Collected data

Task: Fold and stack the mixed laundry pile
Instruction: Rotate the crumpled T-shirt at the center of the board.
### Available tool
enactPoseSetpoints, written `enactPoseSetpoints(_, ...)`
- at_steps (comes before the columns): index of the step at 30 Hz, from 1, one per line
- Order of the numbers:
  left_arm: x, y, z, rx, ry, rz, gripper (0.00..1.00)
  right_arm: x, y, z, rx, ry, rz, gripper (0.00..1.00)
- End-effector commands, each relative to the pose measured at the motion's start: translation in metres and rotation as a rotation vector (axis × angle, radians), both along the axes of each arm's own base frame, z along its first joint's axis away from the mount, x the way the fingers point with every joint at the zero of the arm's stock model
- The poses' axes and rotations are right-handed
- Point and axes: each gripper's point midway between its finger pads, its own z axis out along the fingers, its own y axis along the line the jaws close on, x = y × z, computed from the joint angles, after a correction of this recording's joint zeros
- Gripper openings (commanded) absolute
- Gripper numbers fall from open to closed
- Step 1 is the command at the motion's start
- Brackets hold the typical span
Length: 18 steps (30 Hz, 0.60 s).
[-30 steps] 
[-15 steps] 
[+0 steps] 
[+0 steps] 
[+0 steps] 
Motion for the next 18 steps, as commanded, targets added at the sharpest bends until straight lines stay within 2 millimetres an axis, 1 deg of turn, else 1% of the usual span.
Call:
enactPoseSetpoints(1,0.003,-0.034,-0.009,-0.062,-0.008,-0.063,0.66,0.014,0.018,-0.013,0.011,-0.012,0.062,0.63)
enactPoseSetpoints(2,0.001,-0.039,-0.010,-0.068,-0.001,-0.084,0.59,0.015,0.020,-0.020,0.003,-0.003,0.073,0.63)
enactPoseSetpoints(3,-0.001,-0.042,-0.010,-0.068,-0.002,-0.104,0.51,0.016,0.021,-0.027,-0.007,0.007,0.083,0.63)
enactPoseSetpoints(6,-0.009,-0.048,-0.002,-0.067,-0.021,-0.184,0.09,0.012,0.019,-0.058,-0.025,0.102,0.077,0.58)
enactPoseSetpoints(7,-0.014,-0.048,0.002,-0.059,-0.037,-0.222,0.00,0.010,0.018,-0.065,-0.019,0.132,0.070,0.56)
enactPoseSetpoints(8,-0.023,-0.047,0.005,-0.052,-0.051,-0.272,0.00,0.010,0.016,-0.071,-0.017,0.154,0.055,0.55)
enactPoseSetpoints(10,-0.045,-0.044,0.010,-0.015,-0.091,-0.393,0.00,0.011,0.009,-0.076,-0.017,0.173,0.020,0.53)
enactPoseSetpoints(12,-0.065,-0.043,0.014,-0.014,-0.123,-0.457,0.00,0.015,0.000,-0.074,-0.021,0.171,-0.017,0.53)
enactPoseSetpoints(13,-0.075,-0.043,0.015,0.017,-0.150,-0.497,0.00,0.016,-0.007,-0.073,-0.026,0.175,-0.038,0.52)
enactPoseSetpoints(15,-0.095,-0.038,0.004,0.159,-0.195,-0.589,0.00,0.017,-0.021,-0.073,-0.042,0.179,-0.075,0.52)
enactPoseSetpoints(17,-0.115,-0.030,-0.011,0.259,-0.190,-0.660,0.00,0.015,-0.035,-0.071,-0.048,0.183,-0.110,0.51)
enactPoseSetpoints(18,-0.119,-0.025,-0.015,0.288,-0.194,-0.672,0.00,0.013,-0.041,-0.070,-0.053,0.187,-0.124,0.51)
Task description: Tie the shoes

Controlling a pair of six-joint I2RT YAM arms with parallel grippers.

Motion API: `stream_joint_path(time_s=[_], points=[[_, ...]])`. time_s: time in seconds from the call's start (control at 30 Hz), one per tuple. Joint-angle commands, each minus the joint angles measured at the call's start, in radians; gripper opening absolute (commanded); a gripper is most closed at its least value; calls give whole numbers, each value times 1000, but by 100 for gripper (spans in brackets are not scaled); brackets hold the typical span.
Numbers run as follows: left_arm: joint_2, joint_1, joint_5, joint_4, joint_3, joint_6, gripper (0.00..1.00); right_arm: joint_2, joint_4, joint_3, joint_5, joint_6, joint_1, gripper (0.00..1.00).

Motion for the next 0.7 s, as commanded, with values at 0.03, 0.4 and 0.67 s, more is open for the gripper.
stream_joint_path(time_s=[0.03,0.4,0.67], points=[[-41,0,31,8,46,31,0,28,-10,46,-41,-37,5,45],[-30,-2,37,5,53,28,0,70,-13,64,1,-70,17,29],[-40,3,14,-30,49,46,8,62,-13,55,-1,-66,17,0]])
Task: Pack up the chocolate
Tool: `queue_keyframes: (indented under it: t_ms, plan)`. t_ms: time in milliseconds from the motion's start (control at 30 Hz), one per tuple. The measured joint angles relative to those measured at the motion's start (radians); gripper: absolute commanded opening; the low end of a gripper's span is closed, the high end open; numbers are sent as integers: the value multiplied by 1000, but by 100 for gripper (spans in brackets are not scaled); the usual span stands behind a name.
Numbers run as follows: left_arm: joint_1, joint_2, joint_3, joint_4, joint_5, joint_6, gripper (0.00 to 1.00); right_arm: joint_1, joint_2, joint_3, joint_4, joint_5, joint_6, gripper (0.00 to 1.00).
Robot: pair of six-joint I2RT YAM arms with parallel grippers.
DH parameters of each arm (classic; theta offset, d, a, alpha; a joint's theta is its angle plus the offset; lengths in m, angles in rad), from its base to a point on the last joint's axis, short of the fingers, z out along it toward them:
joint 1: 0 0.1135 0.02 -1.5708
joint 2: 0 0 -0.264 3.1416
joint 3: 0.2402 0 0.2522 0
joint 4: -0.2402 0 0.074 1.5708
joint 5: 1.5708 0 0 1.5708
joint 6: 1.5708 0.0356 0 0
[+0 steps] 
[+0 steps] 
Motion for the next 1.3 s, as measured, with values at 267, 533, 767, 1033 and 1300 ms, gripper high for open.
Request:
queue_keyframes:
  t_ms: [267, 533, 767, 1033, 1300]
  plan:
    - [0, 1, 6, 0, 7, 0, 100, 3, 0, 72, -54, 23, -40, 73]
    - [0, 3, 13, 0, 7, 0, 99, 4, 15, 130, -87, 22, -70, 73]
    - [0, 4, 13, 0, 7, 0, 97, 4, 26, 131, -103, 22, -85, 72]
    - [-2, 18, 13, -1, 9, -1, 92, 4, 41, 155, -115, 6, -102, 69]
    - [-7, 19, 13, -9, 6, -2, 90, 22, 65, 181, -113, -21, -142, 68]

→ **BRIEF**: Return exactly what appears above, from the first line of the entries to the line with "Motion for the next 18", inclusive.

→ **EXPECTED ANSWER**:
Task: Fold and stack the mixed laundry pile
Instruction: Rotate the crumpled T-shirt at the center of the board.
### Available tool
enactPoseSetpoints, written `enactPoseSetpoints(_, ...)`
- at_steps (comes before the columns): index of the step at 30 Hz, from 1, one per line
- Order of the numbers:
  left_arm: x, y, z, rx, ry, rz, gripper (0.00..1.00)
  right_arm: x, y, z, rx, ry, rz, gripper (0.00..1.00)
- End-effector commands, each relative to the pose measured at the motion's start: translation in metres and rotation as a rotation vector (axis × angle, radians), both along the axes of each arm's own base frame, z along its first joint's axis away from the mount, x the way the fingers point with every joint at the zero of the arm's stock model
- The poses' axes and rotations are right-handed
- Point and axes: each gripper's point midway between its finger pads, its own z axis out along the fingers, its own y axis along the line the jaws close on, x = y × z, computed from the joint angles, after a correction of this recording's joint zeros
- Gripper openings (commanded) absolute
- Gripper numbers fall from open to closed
- Step 1 is the command at the motion's start
- Brackets hold the typical span
Length: 18 steps (30 Hz, 0.60 s).
[-30 steps] 
[-15 steps] 
[+0 steps] 
[+0 steps] 
[+0 steps] 
Motion for the next 18 steps, as commanded, targets added at the sharpest bends until straight lines stay within 2 millimetres an axis, 1 deg of turn, else 1% of the usual span.

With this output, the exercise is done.